Task item> Repeat word for word the opening stretch of the entries, from the first line through the line containing "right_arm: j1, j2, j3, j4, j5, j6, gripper".

The data>
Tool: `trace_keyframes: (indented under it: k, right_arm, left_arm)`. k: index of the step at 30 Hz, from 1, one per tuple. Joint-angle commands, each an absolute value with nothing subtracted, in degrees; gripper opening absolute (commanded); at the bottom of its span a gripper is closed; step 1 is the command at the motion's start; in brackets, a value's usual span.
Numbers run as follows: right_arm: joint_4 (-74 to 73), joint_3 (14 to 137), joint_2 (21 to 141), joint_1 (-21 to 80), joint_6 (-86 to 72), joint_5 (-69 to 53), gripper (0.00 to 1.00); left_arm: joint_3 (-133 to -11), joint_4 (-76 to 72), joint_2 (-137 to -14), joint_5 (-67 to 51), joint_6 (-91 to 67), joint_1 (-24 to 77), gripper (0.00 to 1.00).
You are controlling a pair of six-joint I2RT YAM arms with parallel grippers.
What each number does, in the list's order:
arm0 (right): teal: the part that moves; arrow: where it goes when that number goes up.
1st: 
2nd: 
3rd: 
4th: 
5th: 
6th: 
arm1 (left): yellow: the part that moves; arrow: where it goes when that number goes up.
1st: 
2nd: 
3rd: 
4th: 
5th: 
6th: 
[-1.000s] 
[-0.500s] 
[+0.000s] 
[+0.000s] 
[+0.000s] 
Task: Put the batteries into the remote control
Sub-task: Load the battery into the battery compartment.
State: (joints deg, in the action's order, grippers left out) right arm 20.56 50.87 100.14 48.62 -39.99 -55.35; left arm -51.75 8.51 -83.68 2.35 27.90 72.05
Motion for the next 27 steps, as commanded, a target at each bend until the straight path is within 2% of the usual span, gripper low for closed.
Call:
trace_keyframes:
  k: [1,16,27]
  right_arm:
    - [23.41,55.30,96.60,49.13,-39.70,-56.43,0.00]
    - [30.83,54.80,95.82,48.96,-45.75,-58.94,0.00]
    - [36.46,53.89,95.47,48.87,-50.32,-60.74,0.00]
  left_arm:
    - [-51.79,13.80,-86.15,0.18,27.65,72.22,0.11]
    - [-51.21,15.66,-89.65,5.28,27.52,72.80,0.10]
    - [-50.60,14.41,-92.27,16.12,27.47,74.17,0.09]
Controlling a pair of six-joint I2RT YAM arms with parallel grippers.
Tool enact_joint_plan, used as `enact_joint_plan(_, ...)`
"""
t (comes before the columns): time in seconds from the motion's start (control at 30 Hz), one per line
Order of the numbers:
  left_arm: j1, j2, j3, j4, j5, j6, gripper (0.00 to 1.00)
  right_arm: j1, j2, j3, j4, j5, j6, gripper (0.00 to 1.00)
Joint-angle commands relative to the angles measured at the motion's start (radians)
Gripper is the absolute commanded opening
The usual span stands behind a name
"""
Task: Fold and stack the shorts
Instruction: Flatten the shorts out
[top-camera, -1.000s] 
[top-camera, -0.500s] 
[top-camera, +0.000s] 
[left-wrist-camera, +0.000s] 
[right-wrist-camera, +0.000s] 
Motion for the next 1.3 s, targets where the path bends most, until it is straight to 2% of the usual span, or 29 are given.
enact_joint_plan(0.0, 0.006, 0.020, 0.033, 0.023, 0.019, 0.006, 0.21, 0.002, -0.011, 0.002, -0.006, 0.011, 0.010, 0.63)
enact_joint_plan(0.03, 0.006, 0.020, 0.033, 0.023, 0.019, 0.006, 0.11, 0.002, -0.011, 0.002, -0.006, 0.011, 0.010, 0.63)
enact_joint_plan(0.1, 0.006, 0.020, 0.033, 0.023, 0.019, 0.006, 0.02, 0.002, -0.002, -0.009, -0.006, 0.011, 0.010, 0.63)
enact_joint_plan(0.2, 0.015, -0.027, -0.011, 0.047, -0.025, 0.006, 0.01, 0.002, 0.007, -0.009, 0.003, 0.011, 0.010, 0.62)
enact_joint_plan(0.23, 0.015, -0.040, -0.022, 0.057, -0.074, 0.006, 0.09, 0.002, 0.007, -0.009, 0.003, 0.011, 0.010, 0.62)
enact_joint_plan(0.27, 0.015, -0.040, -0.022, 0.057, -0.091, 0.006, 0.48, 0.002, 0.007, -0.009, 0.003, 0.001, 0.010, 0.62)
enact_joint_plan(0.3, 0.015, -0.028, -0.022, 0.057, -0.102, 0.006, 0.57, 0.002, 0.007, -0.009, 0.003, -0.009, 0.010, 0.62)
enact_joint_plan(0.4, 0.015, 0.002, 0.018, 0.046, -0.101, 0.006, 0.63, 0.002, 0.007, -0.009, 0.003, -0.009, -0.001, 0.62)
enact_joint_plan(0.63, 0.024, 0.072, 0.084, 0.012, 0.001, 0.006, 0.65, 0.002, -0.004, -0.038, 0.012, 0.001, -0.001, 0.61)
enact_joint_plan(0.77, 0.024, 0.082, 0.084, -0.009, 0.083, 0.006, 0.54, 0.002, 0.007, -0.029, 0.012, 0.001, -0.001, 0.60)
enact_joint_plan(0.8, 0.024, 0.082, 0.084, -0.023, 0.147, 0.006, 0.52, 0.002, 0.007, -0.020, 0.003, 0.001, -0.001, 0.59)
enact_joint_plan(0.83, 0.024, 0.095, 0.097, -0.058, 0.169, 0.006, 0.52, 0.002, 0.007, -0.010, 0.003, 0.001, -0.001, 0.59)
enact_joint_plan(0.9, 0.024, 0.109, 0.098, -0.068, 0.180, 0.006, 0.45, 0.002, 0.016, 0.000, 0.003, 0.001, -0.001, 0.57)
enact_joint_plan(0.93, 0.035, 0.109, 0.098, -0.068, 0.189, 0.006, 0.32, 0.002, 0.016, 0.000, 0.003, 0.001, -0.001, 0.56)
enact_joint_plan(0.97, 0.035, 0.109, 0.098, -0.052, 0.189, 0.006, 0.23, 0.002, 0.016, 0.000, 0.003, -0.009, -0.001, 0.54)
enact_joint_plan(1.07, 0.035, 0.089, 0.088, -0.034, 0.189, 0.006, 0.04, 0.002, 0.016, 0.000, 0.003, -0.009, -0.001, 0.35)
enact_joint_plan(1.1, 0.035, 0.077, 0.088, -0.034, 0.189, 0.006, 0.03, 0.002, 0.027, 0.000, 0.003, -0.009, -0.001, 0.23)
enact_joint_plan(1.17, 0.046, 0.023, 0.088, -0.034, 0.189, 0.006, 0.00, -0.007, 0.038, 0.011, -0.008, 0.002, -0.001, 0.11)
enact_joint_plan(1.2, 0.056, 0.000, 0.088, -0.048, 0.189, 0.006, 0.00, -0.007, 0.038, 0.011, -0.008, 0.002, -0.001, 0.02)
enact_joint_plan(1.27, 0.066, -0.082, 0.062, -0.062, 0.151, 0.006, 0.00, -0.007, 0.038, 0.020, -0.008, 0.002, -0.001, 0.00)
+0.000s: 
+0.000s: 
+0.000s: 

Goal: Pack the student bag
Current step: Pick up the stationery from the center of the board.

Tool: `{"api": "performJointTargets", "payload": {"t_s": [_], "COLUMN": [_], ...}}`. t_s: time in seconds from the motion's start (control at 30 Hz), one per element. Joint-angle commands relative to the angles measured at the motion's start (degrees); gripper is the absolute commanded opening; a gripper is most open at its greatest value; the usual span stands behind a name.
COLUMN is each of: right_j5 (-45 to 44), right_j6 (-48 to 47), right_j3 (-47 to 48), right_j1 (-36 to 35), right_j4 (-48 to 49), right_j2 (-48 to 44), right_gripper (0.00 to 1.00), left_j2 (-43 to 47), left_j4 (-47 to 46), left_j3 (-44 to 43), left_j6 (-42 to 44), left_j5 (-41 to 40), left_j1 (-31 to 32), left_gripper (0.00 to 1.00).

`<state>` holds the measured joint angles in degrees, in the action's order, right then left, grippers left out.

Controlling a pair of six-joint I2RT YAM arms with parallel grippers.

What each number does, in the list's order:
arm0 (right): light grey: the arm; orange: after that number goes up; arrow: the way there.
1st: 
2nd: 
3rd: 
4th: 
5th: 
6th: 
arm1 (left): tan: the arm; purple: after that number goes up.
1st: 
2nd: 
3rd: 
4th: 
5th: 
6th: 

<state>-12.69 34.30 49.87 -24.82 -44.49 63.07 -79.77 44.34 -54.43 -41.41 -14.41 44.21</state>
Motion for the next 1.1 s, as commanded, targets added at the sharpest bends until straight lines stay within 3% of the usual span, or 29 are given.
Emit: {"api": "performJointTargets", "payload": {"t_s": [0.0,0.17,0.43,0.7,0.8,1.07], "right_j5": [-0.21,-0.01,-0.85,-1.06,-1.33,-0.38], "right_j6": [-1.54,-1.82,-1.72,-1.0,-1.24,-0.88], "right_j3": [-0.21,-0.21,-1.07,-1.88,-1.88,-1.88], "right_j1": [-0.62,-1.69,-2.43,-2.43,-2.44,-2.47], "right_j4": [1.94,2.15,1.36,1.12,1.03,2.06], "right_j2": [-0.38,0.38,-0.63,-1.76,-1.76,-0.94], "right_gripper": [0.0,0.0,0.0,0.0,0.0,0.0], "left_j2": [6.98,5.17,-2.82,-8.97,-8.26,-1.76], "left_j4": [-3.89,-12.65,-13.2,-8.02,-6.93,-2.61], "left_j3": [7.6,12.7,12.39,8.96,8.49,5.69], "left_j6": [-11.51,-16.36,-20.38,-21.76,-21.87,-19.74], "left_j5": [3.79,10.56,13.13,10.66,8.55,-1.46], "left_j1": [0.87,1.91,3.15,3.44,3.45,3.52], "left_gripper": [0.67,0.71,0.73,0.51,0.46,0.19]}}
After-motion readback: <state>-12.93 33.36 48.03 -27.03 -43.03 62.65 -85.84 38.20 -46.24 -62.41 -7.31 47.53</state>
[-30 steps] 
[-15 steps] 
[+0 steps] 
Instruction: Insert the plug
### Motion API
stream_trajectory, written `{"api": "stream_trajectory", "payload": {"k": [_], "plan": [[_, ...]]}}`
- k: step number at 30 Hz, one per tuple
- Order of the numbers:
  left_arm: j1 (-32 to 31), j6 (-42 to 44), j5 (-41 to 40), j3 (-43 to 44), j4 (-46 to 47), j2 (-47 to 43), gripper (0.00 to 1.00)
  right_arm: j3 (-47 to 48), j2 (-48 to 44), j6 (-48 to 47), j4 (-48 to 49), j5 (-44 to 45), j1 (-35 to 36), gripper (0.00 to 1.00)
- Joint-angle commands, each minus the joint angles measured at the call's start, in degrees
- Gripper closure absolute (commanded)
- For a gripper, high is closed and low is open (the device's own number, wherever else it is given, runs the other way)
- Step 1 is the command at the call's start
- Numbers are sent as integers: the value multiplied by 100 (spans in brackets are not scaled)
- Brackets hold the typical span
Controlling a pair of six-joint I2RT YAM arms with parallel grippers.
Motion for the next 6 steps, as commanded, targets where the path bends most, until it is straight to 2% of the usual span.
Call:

Expected output>
Tool: `trace_keyframes: (indented under it: k, right_arm, left_arm)`. k: index of the step at 30 Hz, from 1, one per tuple. Joint-angle commands, each an absolute value with nothing subtracted, in degrees; gripper opening absolute (commanded); at the bottom of its span a gripper is closed; step 1 is the command at the motion's start; in brackets, a value's usual span.
Numbers run as follows: right_arm: joint_4 (-74 to 73), joint_3 (14 to 137), joint_2 (21 to 141), joint_1 (-21 to 80), joint_6 (-86 to 72), joint_5 (-69 to 53), gripper (0.00 to 1.00); left_arm: joint_3 (-133 to -11), joint_4 (-76 to 72), joint_2 (-137 to -14), joint_5 (-67 to 51), joint_6 (-91 to 67), joint_1 (-24 to 77), gripper (0.00 to 1.00).
You are controlling a pair of six-joint I2RT YAM arms with parallel grippers.
What each number does, in the list's order:
arm0 (right): teal: the part that moves; arrow: where it goes when that number goes up.
1st: 
2nd: 
3rd: 
4th: 
5th: 
6th: 
arm1 (left): yellow: the part that moves; arrow: where it goes when that number goes up.
1st: 
2nd: 
3rd: 
4th: 
5th: 
6th: 
[-1.000s] 
[-0.500s] 
[+0.000s] 
[+0.000s] 
[+0.000s] 
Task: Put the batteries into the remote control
Sub-task: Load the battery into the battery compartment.
State: (joints deg, in the action's order, grippers left out) right arm 20.56 50.87 100.14 48.62 -39.99 -55.35; left arm -51.75 8.51 -83.68 2.35 27.90 72.05
Motion for the next 27 steps, as commanded, a target at each bend until the straight path is within 2% of the usual span, gripper low for closed.
Call:
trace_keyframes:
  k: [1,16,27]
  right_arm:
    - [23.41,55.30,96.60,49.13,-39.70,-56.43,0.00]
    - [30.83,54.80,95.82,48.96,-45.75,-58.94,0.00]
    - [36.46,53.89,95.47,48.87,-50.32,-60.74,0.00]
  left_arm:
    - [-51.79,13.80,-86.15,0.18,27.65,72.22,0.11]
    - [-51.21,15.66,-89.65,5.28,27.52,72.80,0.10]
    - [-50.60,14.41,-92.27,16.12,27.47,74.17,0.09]
Controlling a pair of six-joint I2RT YAM arms with parallel grippers.
Tool enact_joint_plan, used as `enact_joint_plan(_, ...)`
"""
t (comes before the columns): time in seconds from the motion's start (control at 30 Hz), one per line
Order of the numbers:
  left_arm: j1, j2, j3, j4, j5, j6, gripper (0.00 to 1.00)
  right_arm: j1, j2, j3, j4, j5, j6, gripper (0.00 to 1.00)

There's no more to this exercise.